O crescimento repentino da procura, provocado pelas tempestades que assolaram o nosso país recentemente, está já a provocar um desfasamento significativo entre oferta e procura, com 44% dos pedidos submetidos este mês a ficarem sem qualquer resposta por parte de profissionais.
«Estamos perante o maior crescimento de sempre, desde a criação da Fixando em 2017, quer em volume quer em duração. Esta aceleração está a exercer uma forte pressão sobre a oferta disponível», afirma Alice Nunes, Diretora de Novos Negócios da Fixando.
Reforçando que «o aumento de 318% é um sinal claro de que existe uma necessidade urgente destes serviços no mercado. No entanto, a atual capacidade de resposta não está a acompanhar este ritmo, sobretudo em distritos do interior, onde já existia menor densidade de profissionais. Este é um momento crítico para reforçar a presença de especialistas nestas regiões».

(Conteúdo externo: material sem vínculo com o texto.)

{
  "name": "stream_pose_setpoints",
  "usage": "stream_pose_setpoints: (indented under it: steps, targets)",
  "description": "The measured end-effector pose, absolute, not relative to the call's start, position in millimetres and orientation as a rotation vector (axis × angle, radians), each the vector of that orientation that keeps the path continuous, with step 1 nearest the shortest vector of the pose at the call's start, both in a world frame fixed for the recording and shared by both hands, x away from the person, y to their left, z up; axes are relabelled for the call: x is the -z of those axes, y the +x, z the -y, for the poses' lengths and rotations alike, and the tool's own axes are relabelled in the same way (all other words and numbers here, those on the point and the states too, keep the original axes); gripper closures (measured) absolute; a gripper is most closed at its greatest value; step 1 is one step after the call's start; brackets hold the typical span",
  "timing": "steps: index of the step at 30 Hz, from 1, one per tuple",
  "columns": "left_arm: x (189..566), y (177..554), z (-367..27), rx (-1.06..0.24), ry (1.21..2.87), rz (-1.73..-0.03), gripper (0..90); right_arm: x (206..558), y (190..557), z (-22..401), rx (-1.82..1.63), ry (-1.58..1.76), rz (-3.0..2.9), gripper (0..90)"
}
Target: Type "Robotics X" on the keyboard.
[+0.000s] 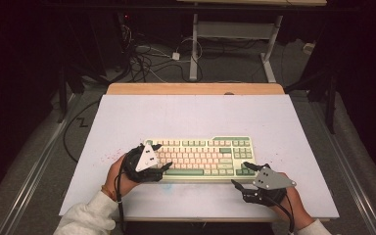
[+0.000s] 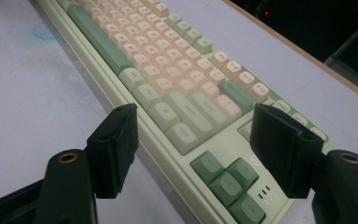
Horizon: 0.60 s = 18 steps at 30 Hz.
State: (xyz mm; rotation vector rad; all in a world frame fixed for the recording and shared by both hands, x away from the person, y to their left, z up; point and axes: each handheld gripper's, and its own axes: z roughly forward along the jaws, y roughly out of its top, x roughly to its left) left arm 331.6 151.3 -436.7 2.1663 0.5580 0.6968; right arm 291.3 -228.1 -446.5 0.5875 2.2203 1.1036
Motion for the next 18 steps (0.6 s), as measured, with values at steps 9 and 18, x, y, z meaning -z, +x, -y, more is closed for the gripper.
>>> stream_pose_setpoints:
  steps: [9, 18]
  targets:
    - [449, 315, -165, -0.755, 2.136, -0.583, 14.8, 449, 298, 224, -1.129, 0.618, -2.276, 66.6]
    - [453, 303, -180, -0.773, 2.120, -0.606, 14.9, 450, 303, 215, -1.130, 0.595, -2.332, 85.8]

Leiria e Lisboa concentram 42% dos pedidos
Os distritos com maior volume de procura são:
Leiria – 21% dos pedidos
Lisboa – 21% dos pedidos
Setúbal – 12% dos pedidos
Santarém – 9% dos pedidos
Porto – 9% dos pedidos
Leiria e Lisboa lideram destacadamente, representando em conjunto 42% do total de pedidos registados na plataforma.
Interior do país com falhas graves de resposta
A falta de especialistas é particularmente evidente em vários distritos do interior, onde a taxa de pedidos sem resposta atinge níveis preocupantes:
Bragança – nenhum pedido com resposta
Guarda – 88% dos pedidos sem resposta
Beja – 84% dos pedidos sem resposta
Viseu – 71% dos pedidos sem resposta
Vila Real – 67% dos pedidos sem resposta
Os dados apontam para um desequilíbrio estrutural na cobertura territorial de profissionais, com maior pressão fora dos grandes centros urbanos.
Pressão na oferta faz subir preços 26%
O impacto da subida da procura reflete-se também no valor médio cobrado pelos serviços. Em fevereiro, o preço médio por serviço fixou-se nos 1.059€, face aos 840€ registados em janeiro, representando um aumento de 219€ (+26%) num único mês.
A tendência sugere que, caso a procura se mantenha elevada e a oferta não acompanhe o ritmo, os preços poderão continuar sob pressão nas próximas semanas.